YANKEE DOODLE: We have some Cub Scouts who have earned some special awards. Would the following Cub Scouts and parents please come forward? (Call the names of those receiving Wolf badge and arrow points.)

LADY LIBERTY: I would like to call forward those Cub Scouts who have been working for some time and have achieved much. I would like them to present them with their awards. (Call the names of those receiving Bear badge and arrow points and their parents.)

UNCLE SAM: I would like to recognize some of the older boys in this group. You have given unselfishly of yourselves. For your loyal support over the years, I would like to present you with your awards. (Call the names of those receiving Webelos badges, activity badges, or compass points and their parents.)

CUBMASTER: I would like to thank our three guests for coming to help us tonight. And a special thanks to all the boys who have worked so hard to be examples and role models of good American citizens!


America the Beautiful
St.

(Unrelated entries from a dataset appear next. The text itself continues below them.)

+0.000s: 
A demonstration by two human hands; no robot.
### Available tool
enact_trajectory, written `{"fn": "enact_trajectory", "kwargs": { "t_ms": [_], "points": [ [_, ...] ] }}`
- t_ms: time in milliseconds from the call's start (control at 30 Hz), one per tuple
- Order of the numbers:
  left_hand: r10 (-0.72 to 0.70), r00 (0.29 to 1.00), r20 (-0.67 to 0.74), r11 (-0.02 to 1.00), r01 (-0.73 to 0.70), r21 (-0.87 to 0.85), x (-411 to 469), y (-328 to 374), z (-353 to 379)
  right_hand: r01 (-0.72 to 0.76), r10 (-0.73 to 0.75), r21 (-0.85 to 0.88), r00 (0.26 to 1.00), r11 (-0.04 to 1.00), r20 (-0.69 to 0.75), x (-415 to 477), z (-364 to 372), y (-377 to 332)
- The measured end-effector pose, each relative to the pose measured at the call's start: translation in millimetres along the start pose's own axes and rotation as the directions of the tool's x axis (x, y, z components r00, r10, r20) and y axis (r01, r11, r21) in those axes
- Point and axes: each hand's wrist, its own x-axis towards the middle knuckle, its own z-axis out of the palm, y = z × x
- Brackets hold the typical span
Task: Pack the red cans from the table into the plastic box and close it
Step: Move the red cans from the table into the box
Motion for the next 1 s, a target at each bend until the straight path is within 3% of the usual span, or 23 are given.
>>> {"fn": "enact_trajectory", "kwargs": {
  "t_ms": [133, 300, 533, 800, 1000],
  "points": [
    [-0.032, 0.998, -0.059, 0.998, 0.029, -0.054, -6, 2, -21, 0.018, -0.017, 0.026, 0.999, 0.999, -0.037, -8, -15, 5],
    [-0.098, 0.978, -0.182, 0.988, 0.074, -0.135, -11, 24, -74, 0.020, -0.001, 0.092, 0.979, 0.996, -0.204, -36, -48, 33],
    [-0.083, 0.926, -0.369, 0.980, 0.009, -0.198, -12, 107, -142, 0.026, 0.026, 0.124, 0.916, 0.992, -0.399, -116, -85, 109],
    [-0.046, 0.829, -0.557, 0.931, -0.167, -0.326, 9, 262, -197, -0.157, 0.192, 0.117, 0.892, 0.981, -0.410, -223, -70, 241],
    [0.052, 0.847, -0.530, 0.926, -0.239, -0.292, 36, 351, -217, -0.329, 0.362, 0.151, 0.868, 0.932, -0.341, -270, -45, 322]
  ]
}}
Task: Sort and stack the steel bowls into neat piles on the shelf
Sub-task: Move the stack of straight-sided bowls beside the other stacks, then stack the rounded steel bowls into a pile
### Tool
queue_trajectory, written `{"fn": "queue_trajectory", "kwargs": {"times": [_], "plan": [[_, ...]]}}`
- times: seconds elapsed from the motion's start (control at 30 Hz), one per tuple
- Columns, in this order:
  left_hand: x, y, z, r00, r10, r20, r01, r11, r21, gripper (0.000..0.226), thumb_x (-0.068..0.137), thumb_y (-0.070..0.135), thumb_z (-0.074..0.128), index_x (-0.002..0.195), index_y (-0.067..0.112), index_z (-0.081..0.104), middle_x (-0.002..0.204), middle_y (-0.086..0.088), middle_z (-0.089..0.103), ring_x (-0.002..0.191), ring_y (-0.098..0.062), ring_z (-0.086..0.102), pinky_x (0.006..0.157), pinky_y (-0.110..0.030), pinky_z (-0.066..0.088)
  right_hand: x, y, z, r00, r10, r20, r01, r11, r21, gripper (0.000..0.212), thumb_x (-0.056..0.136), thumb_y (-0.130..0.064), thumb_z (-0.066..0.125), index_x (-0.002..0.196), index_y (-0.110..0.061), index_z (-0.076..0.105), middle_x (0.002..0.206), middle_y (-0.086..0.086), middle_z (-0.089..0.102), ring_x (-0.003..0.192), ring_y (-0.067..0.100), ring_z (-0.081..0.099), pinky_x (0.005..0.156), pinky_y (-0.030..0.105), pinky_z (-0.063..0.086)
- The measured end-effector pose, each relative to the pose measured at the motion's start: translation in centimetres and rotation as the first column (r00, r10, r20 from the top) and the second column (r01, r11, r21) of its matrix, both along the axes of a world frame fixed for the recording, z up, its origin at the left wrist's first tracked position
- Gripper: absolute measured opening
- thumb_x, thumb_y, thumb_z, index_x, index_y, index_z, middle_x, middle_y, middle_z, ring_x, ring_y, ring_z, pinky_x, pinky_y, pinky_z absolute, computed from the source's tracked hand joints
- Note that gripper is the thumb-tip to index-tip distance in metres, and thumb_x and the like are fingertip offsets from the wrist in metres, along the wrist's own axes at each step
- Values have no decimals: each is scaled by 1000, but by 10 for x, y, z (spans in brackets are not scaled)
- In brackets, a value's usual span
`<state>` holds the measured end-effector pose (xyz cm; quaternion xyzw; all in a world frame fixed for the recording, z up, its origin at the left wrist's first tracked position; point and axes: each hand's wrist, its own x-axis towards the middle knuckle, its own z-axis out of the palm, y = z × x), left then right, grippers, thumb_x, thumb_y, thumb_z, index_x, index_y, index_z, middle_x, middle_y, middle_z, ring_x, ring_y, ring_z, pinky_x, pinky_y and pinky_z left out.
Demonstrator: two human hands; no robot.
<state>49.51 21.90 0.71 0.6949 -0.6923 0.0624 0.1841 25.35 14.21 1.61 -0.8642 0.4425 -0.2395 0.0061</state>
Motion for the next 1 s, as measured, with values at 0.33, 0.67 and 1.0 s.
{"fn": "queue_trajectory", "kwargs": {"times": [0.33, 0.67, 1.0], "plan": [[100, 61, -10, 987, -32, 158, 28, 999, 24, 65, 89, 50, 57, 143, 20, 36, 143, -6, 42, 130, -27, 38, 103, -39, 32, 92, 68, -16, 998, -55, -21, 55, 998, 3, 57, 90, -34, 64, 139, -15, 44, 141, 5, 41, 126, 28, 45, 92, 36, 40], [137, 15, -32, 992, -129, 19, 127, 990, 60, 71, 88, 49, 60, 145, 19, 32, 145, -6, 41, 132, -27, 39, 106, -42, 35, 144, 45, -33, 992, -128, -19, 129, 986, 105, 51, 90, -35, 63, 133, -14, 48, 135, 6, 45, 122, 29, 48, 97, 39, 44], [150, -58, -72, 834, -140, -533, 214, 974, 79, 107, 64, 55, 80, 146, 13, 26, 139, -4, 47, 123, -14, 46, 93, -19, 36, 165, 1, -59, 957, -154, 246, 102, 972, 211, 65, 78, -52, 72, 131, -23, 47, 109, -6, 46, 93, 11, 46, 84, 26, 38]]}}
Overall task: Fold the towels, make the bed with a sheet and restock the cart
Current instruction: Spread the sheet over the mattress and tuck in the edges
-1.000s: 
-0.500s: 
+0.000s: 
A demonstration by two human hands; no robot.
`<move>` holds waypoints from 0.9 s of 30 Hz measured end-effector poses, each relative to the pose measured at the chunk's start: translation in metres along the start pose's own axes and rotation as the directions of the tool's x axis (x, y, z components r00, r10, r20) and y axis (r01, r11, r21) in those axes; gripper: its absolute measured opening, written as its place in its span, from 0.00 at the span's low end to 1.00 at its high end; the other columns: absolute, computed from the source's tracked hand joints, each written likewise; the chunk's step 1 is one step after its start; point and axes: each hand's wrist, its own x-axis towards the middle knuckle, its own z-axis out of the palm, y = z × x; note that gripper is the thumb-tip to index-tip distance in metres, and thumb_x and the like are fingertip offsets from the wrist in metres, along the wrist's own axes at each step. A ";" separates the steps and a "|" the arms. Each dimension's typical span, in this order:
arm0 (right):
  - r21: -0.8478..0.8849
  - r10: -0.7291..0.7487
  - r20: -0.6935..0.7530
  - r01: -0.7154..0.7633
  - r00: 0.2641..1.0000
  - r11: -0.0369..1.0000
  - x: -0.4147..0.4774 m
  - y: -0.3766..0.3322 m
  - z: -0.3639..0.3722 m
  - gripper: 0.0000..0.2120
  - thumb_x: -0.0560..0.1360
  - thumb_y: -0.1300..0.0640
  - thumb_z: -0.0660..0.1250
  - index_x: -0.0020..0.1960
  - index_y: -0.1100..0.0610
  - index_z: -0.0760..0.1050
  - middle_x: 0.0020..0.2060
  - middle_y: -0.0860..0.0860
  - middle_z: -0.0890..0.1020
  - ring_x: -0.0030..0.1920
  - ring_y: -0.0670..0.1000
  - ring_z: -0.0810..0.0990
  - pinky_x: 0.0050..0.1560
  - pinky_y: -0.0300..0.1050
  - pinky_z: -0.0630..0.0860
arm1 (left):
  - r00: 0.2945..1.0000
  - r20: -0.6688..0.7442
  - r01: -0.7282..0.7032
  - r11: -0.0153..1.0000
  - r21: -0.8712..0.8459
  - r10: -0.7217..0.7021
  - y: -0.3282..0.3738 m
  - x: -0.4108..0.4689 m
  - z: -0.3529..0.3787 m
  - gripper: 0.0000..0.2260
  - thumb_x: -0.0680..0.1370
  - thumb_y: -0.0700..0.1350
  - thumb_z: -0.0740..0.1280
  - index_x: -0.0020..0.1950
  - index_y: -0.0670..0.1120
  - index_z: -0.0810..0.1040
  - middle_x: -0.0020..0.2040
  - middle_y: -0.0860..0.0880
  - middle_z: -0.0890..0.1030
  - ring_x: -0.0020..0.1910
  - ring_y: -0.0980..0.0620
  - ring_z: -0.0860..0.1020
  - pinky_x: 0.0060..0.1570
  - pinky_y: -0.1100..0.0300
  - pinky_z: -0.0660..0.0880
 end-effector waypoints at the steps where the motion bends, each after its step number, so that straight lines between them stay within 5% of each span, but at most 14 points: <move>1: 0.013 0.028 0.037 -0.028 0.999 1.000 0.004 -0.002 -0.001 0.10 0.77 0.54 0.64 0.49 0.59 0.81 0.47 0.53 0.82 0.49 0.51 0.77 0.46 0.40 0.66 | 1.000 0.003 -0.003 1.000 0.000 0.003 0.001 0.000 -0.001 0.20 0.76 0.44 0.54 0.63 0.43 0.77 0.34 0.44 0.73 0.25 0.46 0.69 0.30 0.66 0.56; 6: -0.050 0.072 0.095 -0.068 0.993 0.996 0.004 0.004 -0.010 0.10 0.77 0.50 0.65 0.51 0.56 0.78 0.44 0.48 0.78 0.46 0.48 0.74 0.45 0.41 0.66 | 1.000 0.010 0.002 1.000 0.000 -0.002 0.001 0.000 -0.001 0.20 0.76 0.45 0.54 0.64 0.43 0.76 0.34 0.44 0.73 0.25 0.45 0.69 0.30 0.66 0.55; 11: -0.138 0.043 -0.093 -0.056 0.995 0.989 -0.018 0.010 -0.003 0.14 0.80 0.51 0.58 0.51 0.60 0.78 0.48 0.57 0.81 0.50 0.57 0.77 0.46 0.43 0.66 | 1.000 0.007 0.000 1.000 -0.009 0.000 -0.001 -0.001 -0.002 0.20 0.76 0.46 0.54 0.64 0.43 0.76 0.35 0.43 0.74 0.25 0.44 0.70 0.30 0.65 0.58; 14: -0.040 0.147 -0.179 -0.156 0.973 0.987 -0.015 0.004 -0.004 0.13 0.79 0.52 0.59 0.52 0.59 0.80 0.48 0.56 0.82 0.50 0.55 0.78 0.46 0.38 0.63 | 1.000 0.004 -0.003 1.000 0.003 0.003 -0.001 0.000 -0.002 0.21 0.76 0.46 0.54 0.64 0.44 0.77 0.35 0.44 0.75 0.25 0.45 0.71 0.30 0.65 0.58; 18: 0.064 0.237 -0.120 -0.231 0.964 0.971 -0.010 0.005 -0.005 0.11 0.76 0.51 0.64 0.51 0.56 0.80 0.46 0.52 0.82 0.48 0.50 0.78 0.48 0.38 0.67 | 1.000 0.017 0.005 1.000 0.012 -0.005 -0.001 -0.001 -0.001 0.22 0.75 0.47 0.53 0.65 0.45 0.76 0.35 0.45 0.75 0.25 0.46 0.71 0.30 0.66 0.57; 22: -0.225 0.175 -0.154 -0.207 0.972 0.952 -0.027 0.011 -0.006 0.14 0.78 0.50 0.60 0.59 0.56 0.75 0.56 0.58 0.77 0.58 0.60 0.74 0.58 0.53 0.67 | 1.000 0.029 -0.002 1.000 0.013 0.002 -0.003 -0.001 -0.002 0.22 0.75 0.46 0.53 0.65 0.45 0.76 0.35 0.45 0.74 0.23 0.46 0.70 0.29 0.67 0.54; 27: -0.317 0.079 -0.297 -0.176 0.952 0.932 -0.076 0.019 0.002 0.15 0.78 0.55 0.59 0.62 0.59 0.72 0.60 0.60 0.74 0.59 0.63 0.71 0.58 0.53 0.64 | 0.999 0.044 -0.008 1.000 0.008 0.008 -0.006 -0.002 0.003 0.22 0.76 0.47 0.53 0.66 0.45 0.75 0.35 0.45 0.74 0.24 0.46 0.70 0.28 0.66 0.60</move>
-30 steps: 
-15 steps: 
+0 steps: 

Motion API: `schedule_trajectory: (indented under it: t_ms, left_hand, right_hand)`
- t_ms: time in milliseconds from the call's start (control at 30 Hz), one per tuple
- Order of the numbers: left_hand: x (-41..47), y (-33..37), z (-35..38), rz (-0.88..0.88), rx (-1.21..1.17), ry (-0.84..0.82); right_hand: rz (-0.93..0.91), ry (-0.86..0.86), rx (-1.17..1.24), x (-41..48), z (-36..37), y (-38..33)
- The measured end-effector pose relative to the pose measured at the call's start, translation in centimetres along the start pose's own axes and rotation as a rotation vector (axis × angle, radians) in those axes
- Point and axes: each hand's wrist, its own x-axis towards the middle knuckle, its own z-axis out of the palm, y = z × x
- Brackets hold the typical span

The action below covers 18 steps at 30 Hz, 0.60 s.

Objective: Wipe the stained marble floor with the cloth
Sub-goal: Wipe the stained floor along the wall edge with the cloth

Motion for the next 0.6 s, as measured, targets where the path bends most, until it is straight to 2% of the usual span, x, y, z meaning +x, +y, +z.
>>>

Louis Area Council

Put the rank awards for the Cub Scouts on the back of cut out stars on a blue board. You may want to use Velcro tape, card board with pins or a blue blanket.

Cubmaster: To many of America’s citizens, the flag is very symbolic of “America the Beautiful”. For in its Red, White, and Blue, we see America working as a team, a nation under God. In the firth of our flag, the stars in a field of blue were meant to represent a new constellation in the heavens. Tonight we add some new stars to our own constellation. As we add more and more stars, the heavens become brighter as the rays light up the path to truth and knowledge through Scouting. Will our new stars please come forward with their parents as their names are called?